• [Data items]
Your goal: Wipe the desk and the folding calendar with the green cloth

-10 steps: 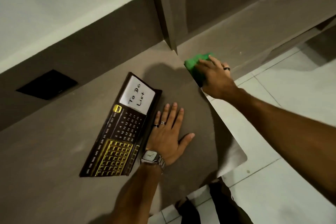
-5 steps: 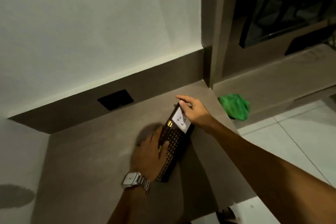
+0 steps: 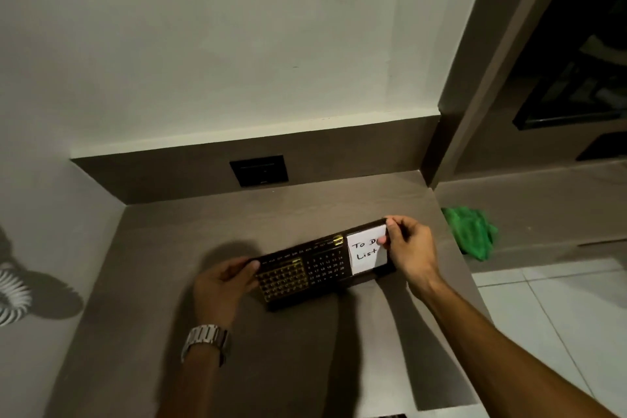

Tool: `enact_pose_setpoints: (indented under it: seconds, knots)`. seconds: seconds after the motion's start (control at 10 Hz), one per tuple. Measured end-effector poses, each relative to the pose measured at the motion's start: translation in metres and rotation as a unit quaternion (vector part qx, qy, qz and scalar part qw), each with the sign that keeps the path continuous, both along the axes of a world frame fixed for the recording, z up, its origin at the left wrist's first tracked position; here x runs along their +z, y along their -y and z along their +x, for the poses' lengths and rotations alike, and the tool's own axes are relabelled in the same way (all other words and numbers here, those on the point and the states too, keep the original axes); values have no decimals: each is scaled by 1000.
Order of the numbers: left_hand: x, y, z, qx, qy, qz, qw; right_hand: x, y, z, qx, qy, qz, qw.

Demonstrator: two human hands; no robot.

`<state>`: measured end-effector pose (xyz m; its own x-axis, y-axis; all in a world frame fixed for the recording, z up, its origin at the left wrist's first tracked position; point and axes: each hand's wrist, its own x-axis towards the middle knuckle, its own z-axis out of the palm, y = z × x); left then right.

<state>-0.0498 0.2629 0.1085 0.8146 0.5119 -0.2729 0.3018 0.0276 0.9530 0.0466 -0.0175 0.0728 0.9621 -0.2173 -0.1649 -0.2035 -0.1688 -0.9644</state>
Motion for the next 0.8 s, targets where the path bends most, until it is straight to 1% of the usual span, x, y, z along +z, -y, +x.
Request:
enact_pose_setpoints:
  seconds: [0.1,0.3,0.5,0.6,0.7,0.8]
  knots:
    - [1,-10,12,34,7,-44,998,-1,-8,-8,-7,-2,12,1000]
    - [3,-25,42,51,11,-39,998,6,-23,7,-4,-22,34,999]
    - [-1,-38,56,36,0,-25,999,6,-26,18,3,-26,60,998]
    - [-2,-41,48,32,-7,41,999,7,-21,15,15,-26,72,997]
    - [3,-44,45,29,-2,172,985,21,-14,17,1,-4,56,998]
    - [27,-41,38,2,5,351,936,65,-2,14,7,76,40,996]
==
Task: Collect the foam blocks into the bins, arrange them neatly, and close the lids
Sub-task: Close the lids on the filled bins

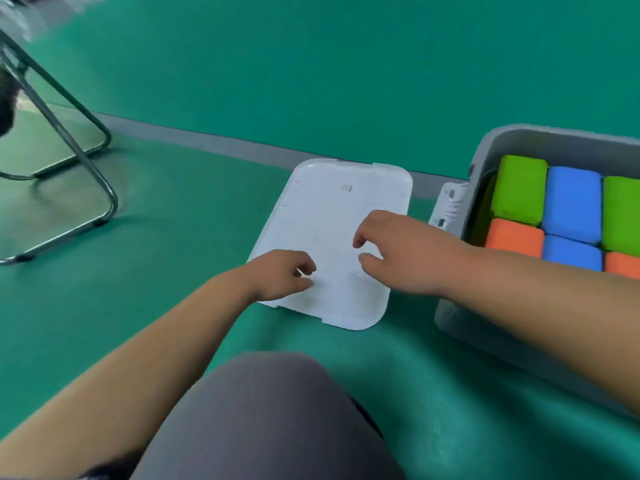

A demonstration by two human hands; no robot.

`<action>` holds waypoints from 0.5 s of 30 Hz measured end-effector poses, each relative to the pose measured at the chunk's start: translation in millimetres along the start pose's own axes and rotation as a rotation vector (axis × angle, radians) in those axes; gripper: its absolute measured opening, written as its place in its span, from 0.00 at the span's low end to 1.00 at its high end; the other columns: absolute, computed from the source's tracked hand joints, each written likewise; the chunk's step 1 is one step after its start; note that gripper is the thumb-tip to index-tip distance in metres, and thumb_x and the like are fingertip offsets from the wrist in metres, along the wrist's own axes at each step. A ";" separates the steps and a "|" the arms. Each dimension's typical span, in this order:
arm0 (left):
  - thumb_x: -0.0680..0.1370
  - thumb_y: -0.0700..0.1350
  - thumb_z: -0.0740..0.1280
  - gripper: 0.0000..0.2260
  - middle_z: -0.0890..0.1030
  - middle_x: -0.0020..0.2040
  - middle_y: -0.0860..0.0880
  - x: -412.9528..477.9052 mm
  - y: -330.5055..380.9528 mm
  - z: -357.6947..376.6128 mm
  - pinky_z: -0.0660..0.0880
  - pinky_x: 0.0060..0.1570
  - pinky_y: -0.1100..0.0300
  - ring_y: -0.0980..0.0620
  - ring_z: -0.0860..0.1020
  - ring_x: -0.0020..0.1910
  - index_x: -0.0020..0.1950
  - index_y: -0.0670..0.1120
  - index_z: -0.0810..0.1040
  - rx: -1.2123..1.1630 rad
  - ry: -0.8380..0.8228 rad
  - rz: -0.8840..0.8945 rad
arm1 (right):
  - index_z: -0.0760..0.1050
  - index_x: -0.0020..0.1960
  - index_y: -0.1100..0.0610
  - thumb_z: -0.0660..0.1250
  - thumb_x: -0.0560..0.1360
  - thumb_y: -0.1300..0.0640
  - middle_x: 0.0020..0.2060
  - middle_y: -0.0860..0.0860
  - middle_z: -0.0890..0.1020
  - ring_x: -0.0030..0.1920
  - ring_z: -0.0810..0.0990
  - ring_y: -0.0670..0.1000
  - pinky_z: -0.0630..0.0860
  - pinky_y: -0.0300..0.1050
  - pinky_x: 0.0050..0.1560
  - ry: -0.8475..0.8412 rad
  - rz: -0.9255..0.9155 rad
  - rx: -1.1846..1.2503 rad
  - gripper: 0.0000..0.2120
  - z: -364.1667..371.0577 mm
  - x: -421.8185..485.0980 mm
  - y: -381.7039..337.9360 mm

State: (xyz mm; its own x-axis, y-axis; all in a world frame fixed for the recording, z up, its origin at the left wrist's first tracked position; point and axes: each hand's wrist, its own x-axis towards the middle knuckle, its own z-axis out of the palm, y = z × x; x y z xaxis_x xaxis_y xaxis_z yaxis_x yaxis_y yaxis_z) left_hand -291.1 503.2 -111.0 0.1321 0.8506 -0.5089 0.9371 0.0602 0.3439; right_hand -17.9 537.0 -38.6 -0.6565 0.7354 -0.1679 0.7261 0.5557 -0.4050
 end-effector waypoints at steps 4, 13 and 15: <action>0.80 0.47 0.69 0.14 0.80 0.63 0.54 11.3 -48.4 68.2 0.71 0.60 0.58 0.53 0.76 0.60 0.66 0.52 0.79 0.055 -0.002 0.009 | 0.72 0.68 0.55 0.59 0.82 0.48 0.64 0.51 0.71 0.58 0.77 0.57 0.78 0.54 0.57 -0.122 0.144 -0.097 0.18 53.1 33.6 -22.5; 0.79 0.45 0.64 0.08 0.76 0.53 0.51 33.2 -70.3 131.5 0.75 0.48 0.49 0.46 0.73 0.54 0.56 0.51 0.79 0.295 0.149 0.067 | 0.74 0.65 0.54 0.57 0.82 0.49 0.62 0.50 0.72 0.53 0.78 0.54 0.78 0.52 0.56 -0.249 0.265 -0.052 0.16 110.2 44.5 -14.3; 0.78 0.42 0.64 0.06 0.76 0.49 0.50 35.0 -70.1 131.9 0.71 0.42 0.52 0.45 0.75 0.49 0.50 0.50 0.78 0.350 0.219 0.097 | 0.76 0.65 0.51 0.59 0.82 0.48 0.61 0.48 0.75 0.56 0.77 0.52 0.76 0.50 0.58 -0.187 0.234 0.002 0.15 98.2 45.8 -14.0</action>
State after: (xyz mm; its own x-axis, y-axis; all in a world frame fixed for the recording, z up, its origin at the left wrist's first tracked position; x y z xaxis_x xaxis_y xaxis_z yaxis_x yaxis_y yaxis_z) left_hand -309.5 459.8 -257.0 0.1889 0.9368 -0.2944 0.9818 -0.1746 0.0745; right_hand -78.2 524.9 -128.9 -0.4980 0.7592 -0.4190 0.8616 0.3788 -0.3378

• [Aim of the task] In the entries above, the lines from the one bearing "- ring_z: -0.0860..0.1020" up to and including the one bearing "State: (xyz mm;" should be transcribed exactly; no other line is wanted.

• [Output for this task]
  - ring_z: -0.0860..0.1020
  - ring_x: -0.0020..0.1910
  - index_x: -0.0020..0.1950
  - index_y: -0.0670..0.1120
  - index_z: -0.0810..0.1040
  - rx: -1.2123..1.1630 rad
  - ry: -0.8380..0.8228 rad
  - rz: -0.8840..0.8945 rad
arm1 (right):
  - index_z: -0.0760..0.1050
  - index_x: -0.0020..0.1960
  - index_y: -0.1100..0.0610
  - thumb_z: -0.0660..0.1250
  - thumb_x: -0.0560..0.1360
  - thumb_y: -0.1300..0.0640
  - middle_x: 0.0020..0.2060
  - middle_y: -0.0860..0.0860
  - middle_z: -0.0890..0.1020
  - ring_x: -0.0030..0.1920
  - ring_z: -0.0810..0.0990
  - ring_y: -0.0670..0.1000
  - pinky_z: -0.0630..0.0860
  - pinky_y: -0.0300..0.1050
  - pinky_x: 0.0050..0.1560
  - ry: -0.8475..0.8412 rad
  - rz: -0.9255..0.9155 rad
  - rx: -1.1846..1.2503 rad
  - gripper: 0.0000..0.2120
  - z: -364.1667..371.0577 mm
  - x: -421.8185..485.0980 mm
  - y: -381.7039..337.9360 mm

State: (xyz mm; its own x-axis, y-axis; all in a world frame fixed for the recording, z up, its origin at the left wrist's first tracked position; point and axes: each hand's wrist, its own x-axis towards the middle knuckle, its own z-axis out of the palm, y = z × x; x y z xaxis_x xaxis_y xaxis_z yaxis_x yaxis_y yaxis_z) left_hand -291.1 503.2 -111.0 0.1321 0.8506 -0.5089 0.9371 0.0602 0.3439; right_hand -17.9 537.0 -38.6 -0.6565 0.7354 -0.1679 0.7261 0.5557 -0.4050

There's nothing left to add to the output.